= Beginning of Section =

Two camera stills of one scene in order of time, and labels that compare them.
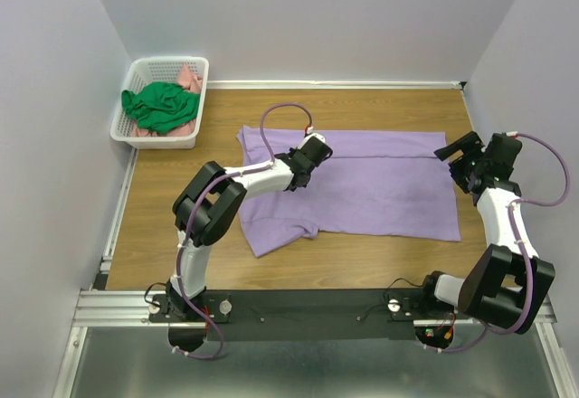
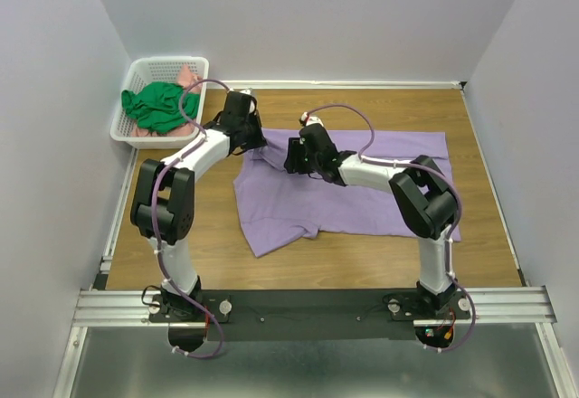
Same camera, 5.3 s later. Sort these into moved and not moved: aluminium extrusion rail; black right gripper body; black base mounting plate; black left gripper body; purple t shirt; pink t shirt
Moved: black left gripper body; black right gripper body
Not moved: aluminium extrusion rail; pink t shirt; purple t shirt; black base mounting plate
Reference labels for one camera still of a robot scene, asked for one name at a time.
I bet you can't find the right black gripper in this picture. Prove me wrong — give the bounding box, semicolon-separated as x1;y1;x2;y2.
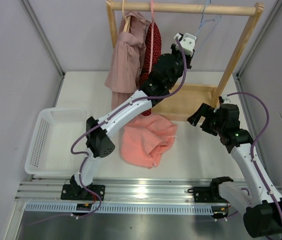
187;103;225;137

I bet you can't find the salmon pink skirt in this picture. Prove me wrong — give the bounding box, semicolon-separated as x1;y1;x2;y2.
120;114;178;169

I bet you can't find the blue wire hanger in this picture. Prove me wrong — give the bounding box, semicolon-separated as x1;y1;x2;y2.
195;0;222;53

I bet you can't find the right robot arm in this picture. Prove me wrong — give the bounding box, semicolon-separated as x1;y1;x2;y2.
187;103;282;238

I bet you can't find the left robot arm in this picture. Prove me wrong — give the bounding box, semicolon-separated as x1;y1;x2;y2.
61;42;195;201

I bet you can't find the beige wooden hanger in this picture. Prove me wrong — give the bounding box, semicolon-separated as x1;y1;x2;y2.
121;0;131;33

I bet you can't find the pink plastic hanger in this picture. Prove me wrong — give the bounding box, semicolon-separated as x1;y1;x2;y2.
148;0;155;73

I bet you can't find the red polka dot garment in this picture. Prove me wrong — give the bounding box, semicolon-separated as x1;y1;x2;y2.
137;21;162;117

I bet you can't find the wooden clothes rack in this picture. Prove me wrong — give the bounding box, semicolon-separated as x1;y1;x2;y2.
106;0;264;121

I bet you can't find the dusty pink hanging garment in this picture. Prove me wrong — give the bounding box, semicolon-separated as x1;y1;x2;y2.
104;11;150;110

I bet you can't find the white plastic basket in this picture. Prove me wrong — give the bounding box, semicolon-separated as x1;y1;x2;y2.
24;107;90;177

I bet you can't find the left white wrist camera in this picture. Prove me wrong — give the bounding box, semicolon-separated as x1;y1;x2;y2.
174;32;197;57

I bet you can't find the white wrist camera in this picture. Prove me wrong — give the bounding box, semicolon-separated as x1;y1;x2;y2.
174;32;197;57
218;95;232;110

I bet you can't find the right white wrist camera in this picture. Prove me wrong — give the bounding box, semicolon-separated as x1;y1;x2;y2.
218;95;232;110

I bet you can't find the aluminium mounting rail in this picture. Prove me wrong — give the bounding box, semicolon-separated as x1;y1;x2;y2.
14;176;282;216

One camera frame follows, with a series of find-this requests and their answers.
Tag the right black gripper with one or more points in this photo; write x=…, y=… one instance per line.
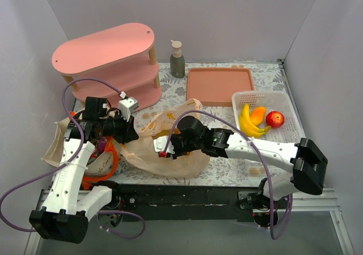
x=176, y=146

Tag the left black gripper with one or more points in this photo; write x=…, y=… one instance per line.
x=128, y=130

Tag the orange plastic grocery bag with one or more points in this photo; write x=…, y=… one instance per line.
x=140, y=153

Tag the beige canvas tote bag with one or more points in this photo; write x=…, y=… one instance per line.
x=101, y=169

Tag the yellow banana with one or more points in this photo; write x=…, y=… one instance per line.
x=246, y=125

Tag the orange fruit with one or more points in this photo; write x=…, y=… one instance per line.
x=257, y=116

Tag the red food item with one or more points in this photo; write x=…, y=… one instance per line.
x=275, y=119

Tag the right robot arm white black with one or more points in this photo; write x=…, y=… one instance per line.
x=303, y=163

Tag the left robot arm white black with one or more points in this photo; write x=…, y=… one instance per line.
x=63, y=216

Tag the snack packets in tote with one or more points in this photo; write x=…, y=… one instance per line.
x=104, y=144

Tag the terracotta plastic tray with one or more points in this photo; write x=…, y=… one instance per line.
x=214, y=86

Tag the pink three-tier shelf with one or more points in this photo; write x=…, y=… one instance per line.
x=122, y=58

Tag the grey pump soap bottle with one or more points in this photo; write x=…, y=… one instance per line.
x=177, y=61

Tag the white plastic basket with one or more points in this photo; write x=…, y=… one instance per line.
x=273, y=101

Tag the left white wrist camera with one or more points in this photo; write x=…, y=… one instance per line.
x=127, y=105

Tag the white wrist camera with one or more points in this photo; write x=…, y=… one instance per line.
x=127, y=105
x=161, y=147

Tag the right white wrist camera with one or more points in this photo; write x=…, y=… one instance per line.
x=161, y=147

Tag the black mounting base rail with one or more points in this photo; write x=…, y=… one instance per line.
x=172, y=202

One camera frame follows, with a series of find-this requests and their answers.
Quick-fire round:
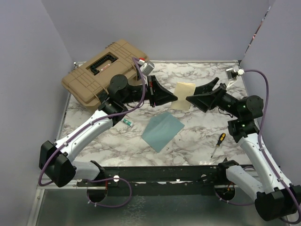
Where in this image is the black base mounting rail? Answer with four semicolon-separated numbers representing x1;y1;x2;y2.
77;164;230;196

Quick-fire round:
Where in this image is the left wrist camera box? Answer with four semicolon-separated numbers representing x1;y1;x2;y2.
138;58;155;76

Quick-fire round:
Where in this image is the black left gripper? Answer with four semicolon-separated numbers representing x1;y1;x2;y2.
122;75;178;107

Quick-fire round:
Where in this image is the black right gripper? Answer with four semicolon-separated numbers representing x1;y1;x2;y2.
187;77;242;118

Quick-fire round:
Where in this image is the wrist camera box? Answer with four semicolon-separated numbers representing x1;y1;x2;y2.
138;58;155;76
225;67;245;81

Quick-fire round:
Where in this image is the tan plastic toolbox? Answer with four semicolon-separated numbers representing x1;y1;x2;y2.
62;39;149;112

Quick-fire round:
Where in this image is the green white glue stick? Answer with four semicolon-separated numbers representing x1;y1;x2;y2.
123;119;134;127

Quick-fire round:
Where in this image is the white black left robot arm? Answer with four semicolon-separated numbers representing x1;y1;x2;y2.
39;74;178;187

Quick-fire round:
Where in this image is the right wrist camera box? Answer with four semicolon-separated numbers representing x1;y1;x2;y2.
225;67;245;81

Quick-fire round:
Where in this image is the yellow black screwdriver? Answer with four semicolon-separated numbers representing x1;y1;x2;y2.
211;133;226;158

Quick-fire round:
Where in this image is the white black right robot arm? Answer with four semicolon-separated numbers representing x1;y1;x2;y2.
186;78;301;221

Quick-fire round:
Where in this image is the light blue envelope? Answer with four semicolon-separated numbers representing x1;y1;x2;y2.
142;112;184;153

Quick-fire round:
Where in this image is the aluminium frame rail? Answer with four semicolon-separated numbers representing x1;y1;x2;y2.
27;184;81;226

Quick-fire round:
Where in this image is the cream lined letter paper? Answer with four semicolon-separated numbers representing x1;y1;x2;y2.
170;82;196;111

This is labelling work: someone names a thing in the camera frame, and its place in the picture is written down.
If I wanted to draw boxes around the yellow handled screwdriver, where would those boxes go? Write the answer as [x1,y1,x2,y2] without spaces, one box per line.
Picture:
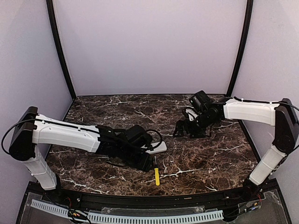
[154,156,160,186]

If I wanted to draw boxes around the white remote control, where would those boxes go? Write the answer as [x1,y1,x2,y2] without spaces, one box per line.
[146,141,167,154]

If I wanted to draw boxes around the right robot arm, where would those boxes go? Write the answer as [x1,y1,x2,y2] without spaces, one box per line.
[173,91,299,201]

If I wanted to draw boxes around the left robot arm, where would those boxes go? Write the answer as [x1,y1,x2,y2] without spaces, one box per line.
[4,106,167,191]

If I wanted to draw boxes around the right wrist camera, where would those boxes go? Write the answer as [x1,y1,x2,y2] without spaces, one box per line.
[182,107,198,121]

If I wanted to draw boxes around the black front table rail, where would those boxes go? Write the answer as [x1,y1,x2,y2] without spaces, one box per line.
[35,185,258,210]

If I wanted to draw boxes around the white slotted cable duct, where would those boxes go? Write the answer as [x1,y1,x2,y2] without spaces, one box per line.
[30,199,224,224]

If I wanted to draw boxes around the black frame post right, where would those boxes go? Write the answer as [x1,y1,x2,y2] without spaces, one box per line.
[226,0,254,97]

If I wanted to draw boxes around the black frame post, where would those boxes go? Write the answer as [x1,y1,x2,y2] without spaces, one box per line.
[226,0,254,97]
[46,0,77,101]

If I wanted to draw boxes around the black frame post left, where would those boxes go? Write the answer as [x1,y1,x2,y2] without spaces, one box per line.
[46,0,77,101]

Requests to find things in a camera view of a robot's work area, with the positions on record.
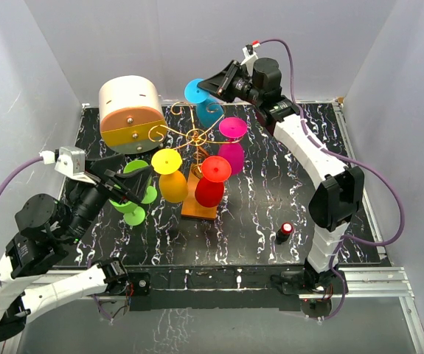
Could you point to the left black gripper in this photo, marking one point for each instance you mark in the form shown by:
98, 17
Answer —
134, 184

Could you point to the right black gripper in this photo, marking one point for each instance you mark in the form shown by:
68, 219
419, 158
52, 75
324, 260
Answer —
220, 85

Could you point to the blue wine glass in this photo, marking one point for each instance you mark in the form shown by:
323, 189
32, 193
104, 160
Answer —
208, 109

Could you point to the green wine glass front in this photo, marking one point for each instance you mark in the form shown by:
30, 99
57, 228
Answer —
133, 214

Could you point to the green wine glass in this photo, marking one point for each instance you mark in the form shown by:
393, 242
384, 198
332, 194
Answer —
151, 193
133, 214

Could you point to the magenta wine glass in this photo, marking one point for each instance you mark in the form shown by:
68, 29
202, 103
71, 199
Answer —
233, 129

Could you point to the orange wine glass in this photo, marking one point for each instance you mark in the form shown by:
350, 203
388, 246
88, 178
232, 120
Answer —
172, 183

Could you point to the red wine glass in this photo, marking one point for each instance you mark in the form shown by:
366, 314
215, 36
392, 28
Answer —
210, 188

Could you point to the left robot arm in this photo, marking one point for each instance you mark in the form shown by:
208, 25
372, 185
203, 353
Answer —
46, 226

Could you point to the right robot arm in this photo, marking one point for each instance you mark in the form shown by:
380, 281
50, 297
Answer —
338, 188

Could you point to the green wine glass rear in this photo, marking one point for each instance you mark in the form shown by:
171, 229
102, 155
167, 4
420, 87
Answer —
151, 193

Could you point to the orange wooden rack base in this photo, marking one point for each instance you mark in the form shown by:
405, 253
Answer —
190, 207

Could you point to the round cream drawer cabinet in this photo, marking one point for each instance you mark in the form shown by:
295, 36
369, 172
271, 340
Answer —
130, 114

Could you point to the small red-capped black bottle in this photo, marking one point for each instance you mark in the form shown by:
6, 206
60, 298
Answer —
284, 232

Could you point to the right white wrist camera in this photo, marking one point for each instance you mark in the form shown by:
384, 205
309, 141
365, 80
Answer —
250, 55

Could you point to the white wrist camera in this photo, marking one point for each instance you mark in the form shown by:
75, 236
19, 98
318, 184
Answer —
70, 162
250, 55

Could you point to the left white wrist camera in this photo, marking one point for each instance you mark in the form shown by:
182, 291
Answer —
70, 162

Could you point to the gold wire glass rack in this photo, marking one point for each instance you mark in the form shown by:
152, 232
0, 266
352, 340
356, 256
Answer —
196, 137

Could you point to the black front mounting rail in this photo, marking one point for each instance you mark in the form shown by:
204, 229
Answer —
287, 288

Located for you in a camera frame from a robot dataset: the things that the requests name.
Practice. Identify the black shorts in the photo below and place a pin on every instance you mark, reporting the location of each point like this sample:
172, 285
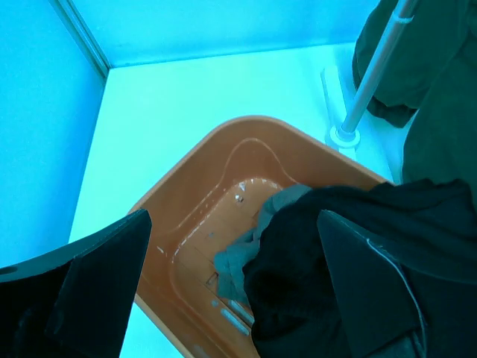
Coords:
428, 229

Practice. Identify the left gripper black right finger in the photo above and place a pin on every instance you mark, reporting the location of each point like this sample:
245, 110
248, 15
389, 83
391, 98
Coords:
379, 311

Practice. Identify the olive green shorts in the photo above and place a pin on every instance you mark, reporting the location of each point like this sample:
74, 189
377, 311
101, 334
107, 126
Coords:
429, 85

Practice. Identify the grey shorts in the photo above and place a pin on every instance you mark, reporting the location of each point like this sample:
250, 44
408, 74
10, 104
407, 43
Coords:
230, 262

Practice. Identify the orange plastic laundry basket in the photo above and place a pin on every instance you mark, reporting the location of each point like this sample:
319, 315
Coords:
209, 199

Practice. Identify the white metal clothes rack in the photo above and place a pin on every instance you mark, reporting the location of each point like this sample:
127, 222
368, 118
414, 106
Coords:
343, 134

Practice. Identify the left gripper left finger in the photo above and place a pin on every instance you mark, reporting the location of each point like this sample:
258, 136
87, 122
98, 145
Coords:
75, 301

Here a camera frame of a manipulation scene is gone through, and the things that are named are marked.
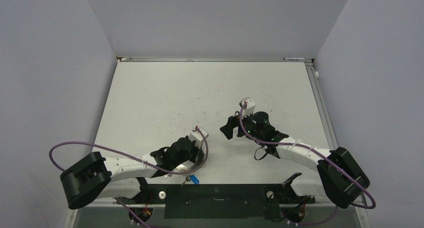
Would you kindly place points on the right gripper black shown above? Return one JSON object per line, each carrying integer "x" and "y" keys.
{"x": 228, "y": 128}

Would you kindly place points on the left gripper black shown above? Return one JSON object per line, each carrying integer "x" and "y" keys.
{"x": 197, "y": 151}

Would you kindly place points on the metal disc keyring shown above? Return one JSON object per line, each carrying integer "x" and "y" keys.
{"x": 181, "y": 167}

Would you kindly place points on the key with blue tag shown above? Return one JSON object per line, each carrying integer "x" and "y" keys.
{"x": 190, "y": 179}

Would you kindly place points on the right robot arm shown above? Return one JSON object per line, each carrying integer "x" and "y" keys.
{"x": 339, "y": 177}

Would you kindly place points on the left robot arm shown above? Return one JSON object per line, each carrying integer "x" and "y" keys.
{"x": 95, "y": 176}

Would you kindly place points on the red white marker pen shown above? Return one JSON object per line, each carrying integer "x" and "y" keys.
{"x": 292, "y": 59}

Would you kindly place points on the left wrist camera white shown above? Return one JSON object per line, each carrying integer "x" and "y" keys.
{"x": 198, "y": 135}

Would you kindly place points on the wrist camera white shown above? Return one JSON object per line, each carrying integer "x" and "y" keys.
{"x": 198, "y": 135}
{"x": 247, "y": 107}

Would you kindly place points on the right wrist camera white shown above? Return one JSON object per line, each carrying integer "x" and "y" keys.
{"x": 247, "y": 107}

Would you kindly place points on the aluminium table frame rail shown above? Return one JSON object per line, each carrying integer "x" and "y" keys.
{"x": 362, "y": 215}

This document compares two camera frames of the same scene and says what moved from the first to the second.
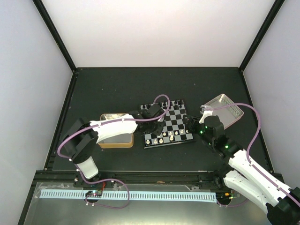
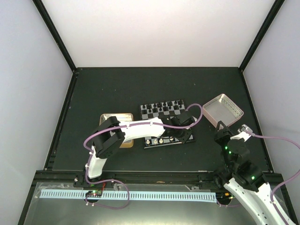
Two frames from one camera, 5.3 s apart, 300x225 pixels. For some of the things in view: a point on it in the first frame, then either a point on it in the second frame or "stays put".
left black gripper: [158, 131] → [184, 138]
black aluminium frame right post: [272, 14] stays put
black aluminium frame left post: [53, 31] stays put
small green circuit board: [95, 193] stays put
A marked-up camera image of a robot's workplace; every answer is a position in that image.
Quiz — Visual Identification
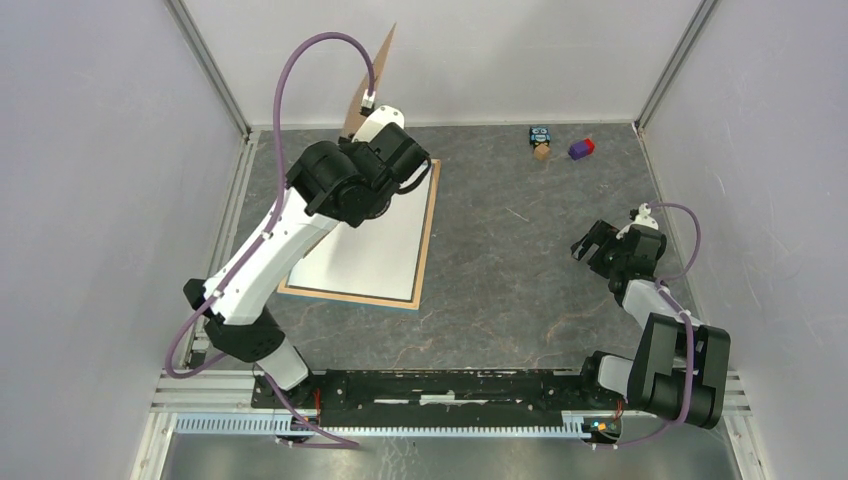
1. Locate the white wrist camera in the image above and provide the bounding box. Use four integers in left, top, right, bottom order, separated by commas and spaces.
346, 91, 405, 142
616, 203, 659, 240

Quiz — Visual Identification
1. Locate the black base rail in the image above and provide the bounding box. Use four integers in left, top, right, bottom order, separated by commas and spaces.
286, 369, 626, 428

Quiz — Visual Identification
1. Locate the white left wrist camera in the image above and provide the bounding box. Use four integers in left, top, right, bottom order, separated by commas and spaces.
346, 91, 405, 142

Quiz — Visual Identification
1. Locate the small wooden cube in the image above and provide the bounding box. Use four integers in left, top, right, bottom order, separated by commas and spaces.
533, 143, 551, 161

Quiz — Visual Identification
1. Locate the hot air balloon photo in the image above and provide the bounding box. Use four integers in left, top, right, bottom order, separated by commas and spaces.
286, 164, 436, 303

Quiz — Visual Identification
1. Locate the brown cardboard backing board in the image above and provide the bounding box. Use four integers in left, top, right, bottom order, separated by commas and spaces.
339, 23, 397, 143

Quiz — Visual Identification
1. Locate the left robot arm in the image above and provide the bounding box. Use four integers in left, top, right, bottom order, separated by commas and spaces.
183, 105, 432, 408

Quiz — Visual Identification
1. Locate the blue owl toy block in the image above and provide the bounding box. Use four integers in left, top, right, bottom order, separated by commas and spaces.
528, 125, 551, 149

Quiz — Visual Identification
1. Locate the purple and red block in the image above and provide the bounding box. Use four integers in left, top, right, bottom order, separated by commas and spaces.
568, 138, 596, 161

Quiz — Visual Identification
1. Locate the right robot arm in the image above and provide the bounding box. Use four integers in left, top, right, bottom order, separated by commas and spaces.
570, 220, 731, 429

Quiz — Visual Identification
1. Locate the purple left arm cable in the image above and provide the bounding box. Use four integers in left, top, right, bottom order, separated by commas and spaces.
163, 31, 378, 449

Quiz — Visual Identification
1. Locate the light blue toothed strip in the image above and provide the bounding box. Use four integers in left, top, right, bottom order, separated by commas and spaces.
173, 413, 588, 439

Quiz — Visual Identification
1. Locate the wooden picture frame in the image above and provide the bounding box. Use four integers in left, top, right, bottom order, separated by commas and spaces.
276, 158, 443, 311

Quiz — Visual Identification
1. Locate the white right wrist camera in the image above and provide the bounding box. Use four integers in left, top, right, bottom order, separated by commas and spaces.
616, 203, 659, 240

= End of Section =

> Work to complete: Once you have counted every line above that contains the string "like", give that number and nothing more.

> Response for this exercise: 7